** WHAT IS EXPECTED **
Examine each line of the data, and copy the ones containing "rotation".

—————

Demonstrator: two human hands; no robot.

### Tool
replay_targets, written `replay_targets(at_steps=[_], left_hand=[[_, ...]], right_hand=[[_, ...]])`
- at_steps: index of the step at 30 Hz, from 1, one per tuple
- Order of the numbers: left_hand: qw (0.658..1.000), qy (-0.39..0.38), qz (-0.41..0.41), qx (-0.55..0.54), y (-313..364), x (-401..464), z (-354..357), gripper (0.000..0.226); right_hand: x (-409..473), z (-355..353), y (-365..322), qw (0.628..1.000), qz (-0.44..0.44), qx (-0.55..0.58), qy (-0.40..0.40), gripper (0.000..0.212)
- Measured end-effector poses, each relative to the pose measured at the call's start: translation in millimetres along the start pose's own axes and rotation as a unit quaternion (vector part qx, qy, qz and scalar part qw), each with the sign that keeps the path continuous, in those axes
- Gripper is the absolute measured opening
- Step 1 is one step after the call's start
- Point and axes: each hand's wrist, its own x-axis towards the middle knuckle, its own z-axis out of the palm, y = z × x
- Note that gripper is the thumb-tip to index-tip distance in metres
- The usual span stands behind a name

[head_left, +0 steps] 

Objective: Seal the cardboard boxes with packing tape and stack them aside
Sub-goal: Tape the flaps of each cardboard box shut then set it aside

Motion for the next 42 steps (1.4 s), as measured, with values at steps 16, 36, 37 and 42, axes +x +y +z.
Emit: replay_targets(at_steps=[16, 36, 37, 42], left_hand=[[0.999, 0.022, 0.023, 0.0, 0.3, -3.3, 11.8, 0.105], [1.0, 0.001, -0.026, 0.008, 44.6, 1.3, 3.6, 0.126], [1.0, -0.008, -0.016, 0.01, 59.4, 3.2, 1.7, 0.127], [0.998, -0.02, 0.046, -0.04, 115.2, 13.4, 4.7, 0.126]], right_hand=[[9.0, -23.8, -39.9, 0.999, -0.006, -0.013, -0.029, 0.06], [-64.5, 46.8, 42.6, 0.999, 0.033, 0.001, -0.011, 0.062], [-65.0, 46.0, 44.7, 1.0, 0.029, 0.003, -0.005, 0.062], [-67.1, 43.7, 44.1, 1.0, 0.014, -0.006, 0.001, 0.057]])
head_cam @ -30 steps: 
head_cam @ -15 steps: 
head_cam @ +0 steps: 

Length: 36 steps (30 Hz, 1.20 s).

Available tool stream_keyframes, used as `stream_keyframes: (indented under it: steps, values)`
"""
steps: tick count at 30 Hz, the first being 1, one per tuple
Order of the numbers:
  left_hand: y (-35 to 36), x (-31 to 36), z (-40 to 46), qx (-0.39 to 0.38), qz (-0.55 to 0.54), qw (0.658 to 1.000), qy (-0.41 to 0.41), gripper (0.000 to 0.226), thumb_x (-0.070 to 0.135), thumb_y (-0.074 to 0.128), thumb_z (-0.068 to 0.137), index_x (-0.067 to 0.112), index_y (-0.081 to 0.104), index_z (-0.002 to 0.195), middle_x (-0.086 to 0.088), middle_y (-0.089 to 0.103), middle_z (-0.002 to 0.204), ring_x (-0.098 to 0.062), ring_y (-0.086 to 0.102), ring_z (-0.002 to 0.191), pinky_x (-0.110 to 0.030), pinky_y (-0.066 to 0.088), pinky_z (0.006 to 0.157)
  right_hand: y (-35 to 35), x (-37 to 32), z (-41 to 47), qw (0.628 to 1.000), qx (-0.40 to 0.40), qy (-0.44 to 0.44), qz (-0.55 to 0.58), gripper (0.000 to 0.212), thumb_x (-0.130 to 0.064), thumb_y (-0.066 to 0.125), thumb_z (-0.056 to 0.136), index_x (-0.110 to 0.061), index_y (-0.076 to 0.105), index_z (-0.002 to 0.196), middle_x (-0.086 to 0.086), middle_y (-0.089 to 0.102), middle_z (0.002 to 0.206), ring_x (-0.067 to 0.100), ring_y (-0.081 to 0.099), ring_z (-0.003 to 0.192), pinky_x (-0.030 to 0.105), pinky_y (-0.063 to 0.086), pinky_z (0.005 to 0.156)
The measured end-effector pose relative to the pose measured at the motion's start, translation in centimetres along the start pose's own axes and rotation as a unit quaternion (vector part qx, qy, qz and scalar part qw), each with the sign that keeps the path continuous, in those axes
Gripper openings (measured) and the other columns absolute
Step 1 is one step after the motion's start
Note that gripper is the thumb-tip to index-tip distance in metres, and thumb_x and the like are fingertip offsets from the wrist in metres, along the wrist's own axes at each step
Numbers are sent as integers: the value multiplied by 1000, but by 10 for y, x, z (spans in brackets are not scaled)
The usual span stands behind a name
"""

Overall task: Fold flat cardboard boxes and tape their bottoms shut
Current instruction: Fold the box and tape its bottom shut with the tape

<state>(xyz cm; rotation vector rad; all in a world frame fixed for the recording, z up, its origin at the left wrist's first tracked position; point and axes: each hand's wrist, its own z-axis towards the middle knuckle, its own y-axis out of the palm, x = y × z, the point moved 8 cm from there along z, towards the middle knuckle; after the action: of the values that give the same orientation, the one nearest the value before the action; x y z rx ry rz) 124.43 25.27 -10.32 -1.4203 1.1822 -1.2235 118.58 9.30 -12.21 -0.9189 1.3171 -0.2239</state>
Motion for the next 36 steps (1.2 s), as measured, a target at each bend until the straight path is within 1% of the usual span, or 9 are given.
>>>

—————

** WRITTEN ANSWER **
- Measured end-effector poses, each relative to the pose measured at the call's start: translation in millimetres along the start pose's own axes and rotation as a unit quaternion (vector part qx, qy, qz and scalar part qw), each with the sign that keeps the path continuous, in those axes
The measured end-effector pose relative to the pose measured at the motion's start, translation in centimetres along the start pose's own axes and rotation as a unit quaternion (vector part qx, qy, qz and scalar part qw), each with the sign that keeps the path continuous, in those axes
<state>(xyz cm; rotation vector rad; all in a world frame fixed for the recording, z up, its origin at the left wrist's first tracked position; point and axes: each hand's wrist, its own z-axis towards the middle knuckle, its own y-axis out of the palm, x = y × z, the point moved 8 cm from there along z, towards the middle knuckle; after the action: of the values that give the same orientation, the one nearest the value before the action; x y z rx ry rz) 124.43 25.27 -10.32 -1.4203 1.1822 -1.2235 118.58 9.30 -12.21 -0.9189 1.3171 -0.2239</state>

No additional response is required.